TASK STATEMENT:
Would you restate every entry below word for word? Leave out the pictures.

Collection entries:
>>>>>
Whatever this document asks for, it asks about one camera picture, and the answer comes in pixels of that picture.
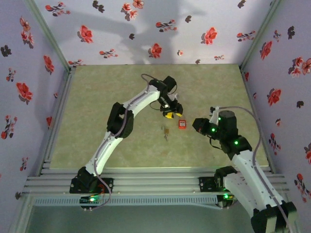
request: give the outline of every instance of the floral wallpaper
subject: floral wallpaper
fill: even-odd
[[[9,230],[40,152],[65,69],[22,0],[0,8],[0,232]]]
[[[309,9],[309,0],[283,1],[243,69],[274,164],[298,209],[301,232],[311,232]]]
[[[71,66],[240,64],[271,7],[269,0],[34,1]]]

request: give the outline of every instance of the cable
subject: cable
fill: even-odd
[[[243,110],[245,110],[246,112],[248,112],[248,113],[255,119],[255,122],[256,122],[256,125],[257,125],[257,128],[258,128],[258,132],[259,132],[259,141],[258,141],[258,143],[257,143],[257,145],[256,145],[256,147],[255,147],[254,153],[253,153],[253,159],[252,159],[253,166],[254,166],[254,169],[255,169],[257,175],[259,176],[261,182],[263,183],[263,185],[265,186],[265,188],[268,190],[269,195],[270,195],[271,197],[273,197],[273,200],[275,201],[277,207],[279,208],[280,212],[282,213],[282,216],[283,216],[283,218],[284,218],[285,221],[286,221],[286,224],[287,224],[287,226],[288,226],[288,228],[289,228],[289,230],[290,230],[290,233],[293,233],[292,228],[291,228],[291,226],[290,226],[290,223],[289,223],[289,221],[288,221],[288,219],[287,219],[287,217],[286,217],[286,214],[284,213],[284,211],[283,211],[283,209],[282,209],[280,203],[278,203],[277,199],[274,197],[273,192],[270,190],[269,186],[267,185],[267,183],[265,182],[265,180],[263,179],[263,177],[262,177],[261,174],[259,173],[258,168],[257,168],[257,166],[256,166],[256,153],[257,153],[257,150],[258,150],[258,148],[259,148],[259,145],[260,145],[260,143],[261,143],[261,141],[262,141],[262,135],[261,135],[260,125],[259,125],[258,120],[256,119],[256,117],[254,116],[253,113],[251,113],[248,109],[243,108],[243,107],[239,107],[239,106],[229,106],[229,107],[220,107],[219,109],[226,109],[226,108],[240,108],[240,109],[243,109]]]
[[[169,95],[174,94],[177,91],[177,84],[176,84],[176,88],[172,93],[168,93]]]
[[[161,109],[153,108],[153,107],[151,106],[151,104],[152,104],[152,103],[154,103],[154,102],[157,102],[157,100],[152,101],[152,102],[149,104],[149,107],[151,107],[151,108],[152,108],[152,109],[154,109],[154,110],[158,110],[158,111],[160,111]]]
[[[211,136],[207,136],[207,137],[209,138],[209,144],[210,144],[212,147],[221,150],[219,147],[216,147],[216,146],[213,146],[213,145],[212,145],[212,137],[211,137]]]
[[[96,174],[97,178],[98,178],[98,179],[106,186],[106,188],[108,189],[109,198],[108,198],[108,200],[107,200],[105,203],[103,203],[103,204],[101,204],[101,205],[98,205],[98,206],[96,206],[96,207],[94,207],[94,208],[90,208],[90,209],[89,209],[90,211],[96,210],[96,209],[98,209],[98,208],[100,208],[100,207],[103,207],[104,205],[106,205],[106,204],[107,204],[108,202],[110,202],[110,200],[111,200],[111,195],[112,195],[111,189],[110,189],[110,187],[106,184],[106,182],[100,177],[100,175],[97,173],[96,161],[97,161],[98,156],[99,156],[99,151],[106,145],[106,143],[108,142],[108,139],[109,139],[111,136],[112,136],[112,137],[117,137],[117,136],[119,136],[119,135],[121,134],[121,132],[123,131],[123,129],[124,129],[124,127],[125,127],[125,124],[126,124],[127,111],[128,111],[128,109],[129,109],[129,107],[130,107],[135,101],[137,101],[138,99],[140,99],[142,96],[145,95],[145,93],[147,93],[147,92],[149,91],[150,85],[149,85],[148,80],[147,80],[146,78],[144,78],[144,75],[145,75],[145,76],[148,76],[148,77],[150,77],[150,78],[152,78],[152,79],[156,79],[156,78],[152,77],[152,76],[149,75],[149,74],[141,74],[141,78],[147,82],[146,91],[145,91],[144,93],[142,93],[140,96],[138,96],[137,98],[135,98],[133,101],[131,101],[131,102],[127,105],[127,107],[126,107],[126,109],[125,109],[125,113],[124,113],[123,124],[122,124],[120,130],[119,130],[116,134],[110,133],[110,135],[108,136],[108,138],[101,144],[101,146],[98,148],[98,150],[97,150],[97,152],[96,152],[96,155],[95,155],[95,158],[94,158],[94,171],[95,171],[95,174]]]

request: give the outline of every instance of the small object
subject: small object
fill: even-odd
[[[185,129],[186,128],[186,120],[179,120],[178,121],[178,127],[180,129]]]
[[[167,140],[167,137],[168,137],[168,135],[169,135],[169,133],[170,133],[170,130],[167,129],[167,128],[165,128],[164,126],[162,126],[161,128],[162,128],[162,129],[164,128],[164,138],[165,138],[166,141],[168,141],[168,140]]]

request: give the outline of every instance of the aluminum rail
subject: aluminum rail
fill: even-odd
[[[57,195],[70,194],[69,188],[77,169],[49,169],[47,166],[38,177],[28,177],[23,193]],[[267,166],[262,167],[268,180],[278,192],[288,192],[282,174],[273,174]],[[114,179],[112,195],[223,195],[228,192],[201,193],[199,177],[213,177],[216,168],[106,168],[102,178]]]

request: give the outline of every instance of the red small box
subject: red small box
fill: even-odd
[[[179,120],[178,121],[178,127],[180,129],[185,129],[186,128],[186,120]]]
<<<<<
EXERCISE RESULT:
Whatever this document asks for, it asks about one camera picture, and the answer comes in pixels of that picture.
request: give the outline of every instance of the floral wallpaper
subject: floral wallpaper
fill: even-odd
[[[9,230],[40,152],[65,69],[22,0],[0,8],[0,232]]]
[[[309,9],[309,0],[283,1],[243,69],[274,164],[298,209],[301,232],[311,232]]]
[[[71,66],[240,64],[271,7],[269,0],[34,1]]]

request: give the outline of every instance of the cable
subject: cable
fill: even-odd
[[[243,110],[245,110],[246,112],[248,112],[248,113],[255,119],[255,122],[256,122],[256,125],[257,125],[257,128],[258,128],[258,132],[259,132],[259,141],[258,141],[258,143],[257,143],[257,145],[256,145],[256,147],[255,147],[254,153],[253,153],[253,159],[252,159],[253,166],[254,166],[254,169],[255,169],[257,175],[259,176],[261,182],[263,183],[263,185],[265,186],[265,188],[268,190],[269,195],[270,195],[271,197],[273,197],[273,200],[275,201],[277,207],[279,208],[280,212],[282,213],[282,216],[283,216],[283,218],[284,218],[285,221],[286,221],[286,224],[287,224],[287,226],[288,226],[288,228],[289,228],[289,230],[290,230],[290,233],[293,233],[292,228],[291,228],[291,226],[290,226],[290,223],[289,223],[289,221],[288,221],[288,219],[287,219],[287,217],[286,217],[286,214],[284,213],[284,211],[283,211],[283,209],[282,209],[280,203],[278,203],[277,199],[274,197],[273,192],[270,190],[269,186],[267,185],[267,183],[265,182],[265,180],[263,179],[263,177],[262,177],[261,174],[259,173],[258,168],[257,168],[257,166],[256,166],[256,153],[257,153],[257,150],[258,150],[258,148],[259,148],[259,145],[260,145],[260,143],[261,143],[261,141],[262,141],[262,135],[261,135],[260,125],[259,125],[258,120],[256,119],[256,117],[254,116],[253,113],[251,113],[248,109],[243,108],[243,107],[239,107],[239,106],[229,106],[229,107],[220,107],[219,109],[226,109],[226,108],[240,108],[240,109],[243,109]]]
[[[169,95],[174,94],[177,91],[177,84],[176,84],[176,88],[172,93],[168,93]]]
[[[161,109],[153,108],[153,107],[151,106],[151,104],[152,104],[152,103],[154,103],[154,102],[157,102],[157,100],[152,101],[152,102],[149,104],[149,107],[151,107],[151,108],[152,108],[152,109],[154,109],[154,110],[158,110],[158,111],[160,111]]]
[[[211,136],[207,136],[207,137],[209,138],[209,144],[210,144],[212,147],[221,150],[219,147],[216,147],[216,146],[213,146],[213,145],[212,145],[212,137],[211,137]]]
[[[96,174],[97,178],[98,178],[98,179],[106,186],[106,188],[108,189],[109,198],[108,198],[108,200],[107,200],[105,203],[103,203],[103,204],[101,204],[101,205],[98,205],[98,206],[96,206],[96,207],[94,207],[94,208],[90,208],[90,209],[89,209],[90,211],[96,210],[96,209],[98,209],[98,208],[100,208],[100,207],[103,207],[104,205],[106,205],[106,204],[107,204],[108,202],[110,202],[110,200],[111,200],[111,195],[112,195],[111,189],[110,189],[110,187],[106,184],[106,182],[100,177],[100,175],[97,173],[96,161],[97,161],[98,156],[99,156],[99,151],[106,145],[106,143],[108,142],[108,139],[109,139],[111,136],[112,136],[112,137],[117,137],[117,136],[119,136],[119,135],[121,134],[121,132],[123,131],[123,129],[124,129],[124,127],[125,127],[125,124],[126,124],[127,111],[128,111],[128,109],[129,109],[129,107],[130,107],[135,101],[137,101],[138,99],[140,99],[142,96],[145,95],[145,93],[147,93],[147,92],[149,91],[150,85],[149,85],[148,80],[147,80],[146,78],[144,78],[144,75],[145,75],[145,76],[148,76],[148,77],[150,77],[150,78],[152,78],[152,79],[156,79],[156,78],[152,77],[152,76],[149,75],[149,74],[141,74],[141,78],[147,82],[146,91],[145,91],[144,93],[142,93],[140,96],[138,96],[137,98],[135,98],[133,101],[131,101],[131,102],[127,105],[127,107],[126,107],[126,109],[125,109],[125,113],[124,113],[123,124],[122,124],[120,130],[119,130],[116,134],[110,133],[110,135],[108,136],[108,138],[101,144],[101,146],[98,148],[98,150],[97,150],[97,152],[96,152],[96,155],[95,155],[95,158],[94,158],[94,171],[95,171],[95,174]]]

request: give the outline of every instance of the small object
subject: small object
fill: even-odd
[[[185,129],[186,128],[186,120],[179,120],[178,121],[178,127],[180,129]]]
[[[167,140],[167,137],[168,137],[168,135],[169,135],[169,133],[170,133],[170,130],[167,129],[167,128],[165,128],[164,126],[162,126],[161,128],[162,128],[162,129],[164,128],[164,138],[165,138],[166,141],[168,141],[168,140]]]

request: give the outline of every instance of the aluminum rail
subject: aluminum rail
fill: even-odd
[[[57,195],[70,194],[69,188],[77,169],[49,169],[47,166],[38,177],[28,177],[23,193]],[[267,166],[262,167],[268,180],[278,192],[288,192],[282,174],[273,174]],[[114,179],[112,195],[223,195],[228,192],[201,193],[199,177],[213,177],[216,168],[106,168],[102,178]]]

request: give the outline of every instance of the red small box
subject: red small box
fill: even-odd
[[[179,120],[178,121],[178,127],[180,129],[185,129],[186,128],[186,120]]]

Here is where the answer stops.